Re: [RFC][PATCHv6 00/12] printk: introduce printing kernel thread

From: Sergey Senozhatsky
Date: Wed Dec 20 2017 - 02:10:41 EST


Hello,

not sure if you've been following the whole thread, so I'll try
to summarize it here. apologies if it'll massively repeat the things
that have already been said or will be too long.

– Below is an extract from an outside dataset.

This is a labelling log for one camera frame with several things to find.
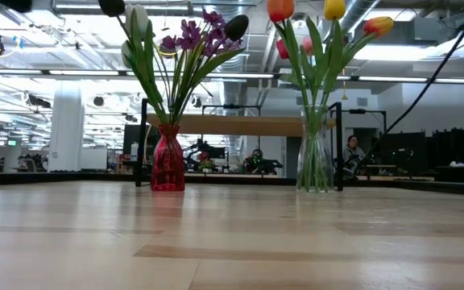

On (12/19/17 15:31), Michal Hocko wrote:
> On Tue 19-12-17 10:24:55, Sergey Senozhatsky wrote:
> > On (12/18/17 20:08), Steven Rostedt wrote:
> > > > ... do you guys read my emails? which part of the traces I have provided
> > > > suggests that there is any improvement?
> > >
> > > The traces I've seen from you were from non-realistic scenarios.
> > > But I have hit issues with printk()s happening that cause one CPU to do all
> > > the work, where my patch would fix that. Those are the scenarios I'm
> > > talking about.
> >
> > any hints about what makes your scenario more realistic than mine?
>
> Well, Tetsuo had some semi-realistic scenario where alloc stall messages
> managed to stall other printk callers (namely oom handler). I am saying
> sem-realistic because he is testing OOM throughput with an unrealistic
> workload which itself is not very real on production systems. The
> essential thing here is that many processes might be in the allocation
> path and any printk there could just swamp some unrelated printk caller
> and cause hard to debug problems. Steven's patch should address that
> with a relatively simple lock handover. I was pessimistic this would
> work sufficiently well but it survived Tetsuo's testing IIRC so it
> sounds good enough to me.

sure, no denial. Tetsuo indeed said that Steven's patch passed his
test. and for the note, the most recent printk_kthread patch set passed
Tetsuo's test as well; I asked him privately to run the tests before I
published it. but this is not the point. and to make it clear - this is
not a "Steven's patch" vs. "my patch set + Steven's patch atop of it"
type of thing. not at all.


IMPORTANT DISCLAIMER
I SPEAK FOR MYSELF ONLY. ABOUT MY OBSERVATION ONLY. THIS IS AN
ATTEMPT TO ANALYSE WHY THE PATCH DIDN'T WORK ON MY SETUP AND WHY
MY SETUP NEEDS ANOTHER APPROACH. THIS IS NOT TO WARN ANYONE THAT
THE PATCH WON'T WORK ON THEIR SETUPS. I MEAN NO OFFENSE AND AM
NOT TRYING TO LOOK/SOUND SMART. AND, LIKE I SAID, IF STEVEN OR
PETR WANT TO PUSH THE PATCH, I'M NOT GOING TO BLOCK IT.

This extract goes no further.